The clients also organised a protest meeting yesterday at Panipat Maidan, to decide future course of action and legal proceedings against the bank for duping them of their life’s savings. However, not too many are optimistic of getting their money and interest back.
Badelal Gupta, one of the account holders of the bank, who’s been part of organising the campaign, said, “In all 5,000 account holders registered their names and the amount they lost after the bank unceremoniously closed down. We want to ask the concerned authorities that who is now responsible for our money: the government, RBI or Veerashaiva Bank? If need be we will also move court to resolve the difficulties being faced by thousands of account holders currently.”
Sudhakar Mishra, a Physics professor at MVLU College, who has an investment of Rs 2,25,000 in fixed deposits and savings at the bank, said, “I was supposed to break the FDs to fund my daughter’s marriage. However, the bank closed down unexpectedly and my money got stuck. As a result, I had to borrow from lenders for the wedding.”
“I am a cancer patient and also a diabetic. My medical expenses run up to over Rs 7,000 per month. I had FDs and other accounts worth Rs 3 lakh. I thought I could manage my medical expenditure from the interest I get from my FDs. However, with the money jammed, I am in a fix,” said 70-year-old Carol Castelino.
Requesting anonymity, another account holder, who runs a transport business, said, “We had Rs 38 lakh deposited in our current account. A day before the bank closed down, I issued cheques to my clients. When they tried to withdraw money, the cheques bounced. Since we are a reputed name in the transport industry, we had to pay the money to our clients by mortgaging gold ornaments and our house with a private financier to pool funds.”

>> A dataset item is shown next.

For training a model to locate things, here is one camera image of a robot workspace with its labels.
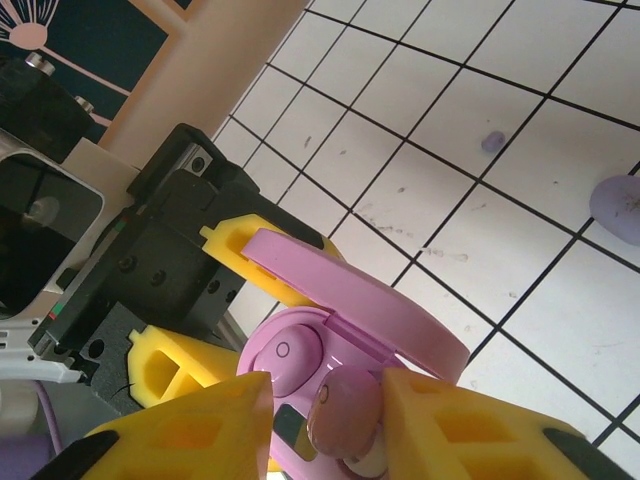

“I already had Rs 4 lakh in my account at the bank. I was planning to buy a house at Andheri. A day before the bank closed down, I received a cheque of Rs 11 lakh from a client and deposited it. The bank even cleared the cheque. Shockingly, the next morning I came to know that the bank had closed down and Rs 15 lakh of mine are now stuck. So, I am forced to stay at a rented place in Bhayander,” said 39-year-old Dungarmal Rawal.
The other side
S M Kolur, the ex-chairman of the financial institution said, “The bank was forced to shut as the then board of directors and managers allotted loans to people without proper scrutiny, documents or mortgage. Hence, it became difficult to revive money back from these people.” He added, “ Our current board of directors have filed a criminal complaint against the earlier board of directors and managers on October 3, 2011 at the Economic Offences Wing and the matter is being investigated. The RBI cancelled the bank’s licence and the Commissioner of Co-operative Society, Pune applied to liquidate the bank’s assets. However, we filed a petition in the High Court and obtained stay orders on both as we want to run the bank after attaching the properties of the accused board of directors and the managers. We have also applied to the finance ministry regarding the same.”